Along the way, he falls out with the feudal lord too, when he crosses the master-slave line by falling in love with the stunningly beautiful daughter of the house. And at his colonial-era school called Blisschesterton (any resemblance to Aitchison is not coincidental), where the students are “handcrafted casks of influence…[p]repared to become men of Scotch tumblers and imported cigars…to captain cricket teams and govern empires, to marshal armies and wage wars”, all the English and cricket do not prevent Salim’s classmates from outing him as Ahmadi and beating him up. Salim escapes it all with a scholarship to study in America that sets him on the path to which he was destined.

Said throws into the story a whole cast of characters like Salim’s brother Tamboo Charming, who ends up as a sex-guru in America, Laila’s brother Khalil who turns into a fundo, the kohl wearing brigadier who becomes General Zaid and hangs a Prime Minister, and Mitti Pao, Salim’s school cricket captain who becomes the Pepsi bottle-kissing captain of the national team — all fictional and all real. Lorr itself weaves in and out of the real McCoy, with its Mall Road and Rolla Paya transport company, Badshahi Mosque and Bil-Qul Mahal.

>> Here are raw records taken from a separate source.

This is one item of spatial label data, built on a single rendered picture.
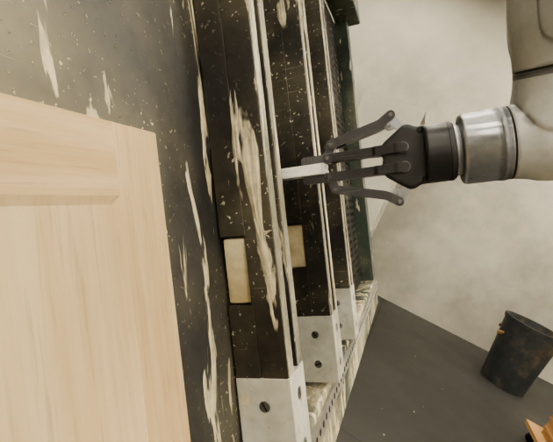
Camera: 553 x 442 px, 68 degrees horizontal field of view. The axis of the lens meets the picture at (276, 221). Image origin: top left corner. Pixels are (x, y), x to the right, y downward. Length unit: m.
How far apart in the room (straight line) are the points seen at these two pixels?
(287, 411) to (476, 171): 0.36
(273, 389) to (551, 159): 0.41
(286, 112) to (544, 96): 0.42
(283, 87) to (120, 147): 0.49
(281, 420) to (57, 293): 0.33
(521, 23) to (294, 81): 0.38
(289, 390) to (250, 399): 0.05
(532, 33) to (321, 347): 0.57
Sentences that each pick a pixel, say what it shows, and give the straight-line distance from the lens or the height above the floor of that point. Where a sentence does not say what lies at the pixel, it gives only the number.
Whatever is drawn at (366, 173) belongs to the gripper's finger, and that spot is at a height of 1.28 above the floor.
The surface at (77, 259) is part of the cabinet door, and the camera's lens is 0.30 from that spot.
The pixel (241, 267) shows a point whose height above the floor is 1.12.
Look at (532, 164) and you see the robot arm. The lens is 0.55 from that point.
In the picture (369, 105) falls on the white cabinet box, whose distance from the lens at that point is 4.03.
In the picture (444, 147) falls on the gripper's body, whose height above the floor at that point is 1.35.
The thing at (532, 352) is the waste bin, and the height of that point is 0.45.
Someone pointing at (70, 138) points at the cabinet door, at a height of 1.22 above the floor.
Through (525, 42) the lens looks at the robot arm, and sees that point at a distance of 0.56.
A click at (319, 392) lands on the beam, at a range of 0.79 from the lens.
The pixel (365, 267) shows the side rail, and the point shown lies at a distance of 1.78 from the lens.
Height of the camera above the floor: 1.27
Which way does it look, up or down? 10 degrees down
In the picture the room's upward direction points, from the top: 23 degrees clockwise
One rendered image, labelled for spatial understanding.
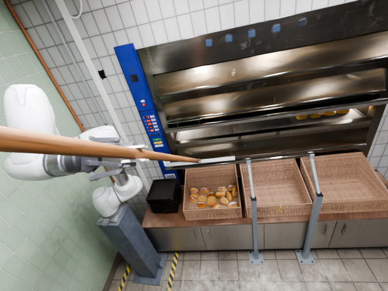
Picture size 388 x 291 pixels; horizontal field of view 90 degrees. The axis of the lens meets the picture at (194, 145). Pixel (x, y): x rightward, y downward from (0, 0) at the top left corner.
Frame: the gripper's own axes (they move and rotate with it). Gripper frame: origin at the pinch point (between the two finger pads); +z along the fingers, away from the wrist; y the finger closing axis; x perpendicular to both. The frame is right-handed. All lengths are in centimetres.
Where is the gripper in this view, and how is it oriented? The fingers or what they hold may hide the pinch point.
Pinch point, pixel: (135, 153)
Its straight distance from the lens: 57.1
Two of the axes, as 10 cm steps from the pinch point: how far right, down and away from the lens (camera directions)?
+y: 0.8, 9.9, -1.1
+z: 9.8, -1.0, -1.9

For a writer who clearly aspires to wield magic realism with the ease and deftness of a Rushdie and makes an impressive debut, Said spoils it now and then by being a tad too explanatory, as for instance, about Partition and how Pureland was created, and speechifying about how feudalism works in Pureland. The voice of the narrator is faintly reminiscent of another Pakistani author, one used by another Pakistani writer Mohsin Hamid in The Reluctant Fundamentalist.

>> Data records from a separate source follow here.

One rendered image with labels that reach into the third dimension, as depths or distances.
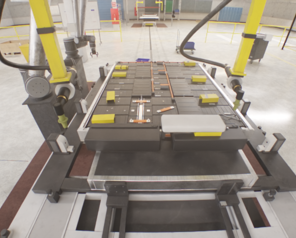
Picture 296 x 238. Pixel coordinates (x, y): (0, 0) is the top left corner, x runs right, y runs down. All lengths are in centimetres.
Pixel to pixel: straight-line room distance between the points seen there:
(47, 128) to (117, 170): 144
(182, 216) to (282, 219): 53
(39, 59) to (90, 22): 770
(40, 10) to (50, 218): 94
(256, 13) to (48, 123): 206
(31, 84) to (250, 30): 159
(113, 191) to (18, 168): 196
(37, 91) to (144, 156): 113
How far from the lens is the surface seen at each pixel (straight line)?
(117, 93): 155
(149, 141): 88
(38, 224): 107
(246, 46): 99
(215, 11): 105
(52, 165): 120
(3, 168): 285
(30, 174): 253
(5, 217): 233
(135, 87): 163
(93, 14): 917
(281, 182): 126
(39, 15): 74
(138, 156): 94
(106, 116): 119
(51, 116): 205
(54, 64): 77
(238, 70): 102
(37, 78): 162
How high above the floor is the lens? 171
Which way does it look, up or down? 37 degrees down
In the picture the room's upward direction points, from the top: straight up

Pureland succeeds at many levels. Firstly, it is a great plot, because many a time fact is truly stranger than fiction. Dr Salam was not killed by an assassin’s bullet, but his country did drive a knife through his heart by rejecting him. Ahmadis continue to be persecuted and even killed in Pakistan. Then, it is a deeply political story of one man’s love for his country, or the memory of it, which is his beloved Laila. I won’t be giving much away if I said that like all good love stories, this one is doomed.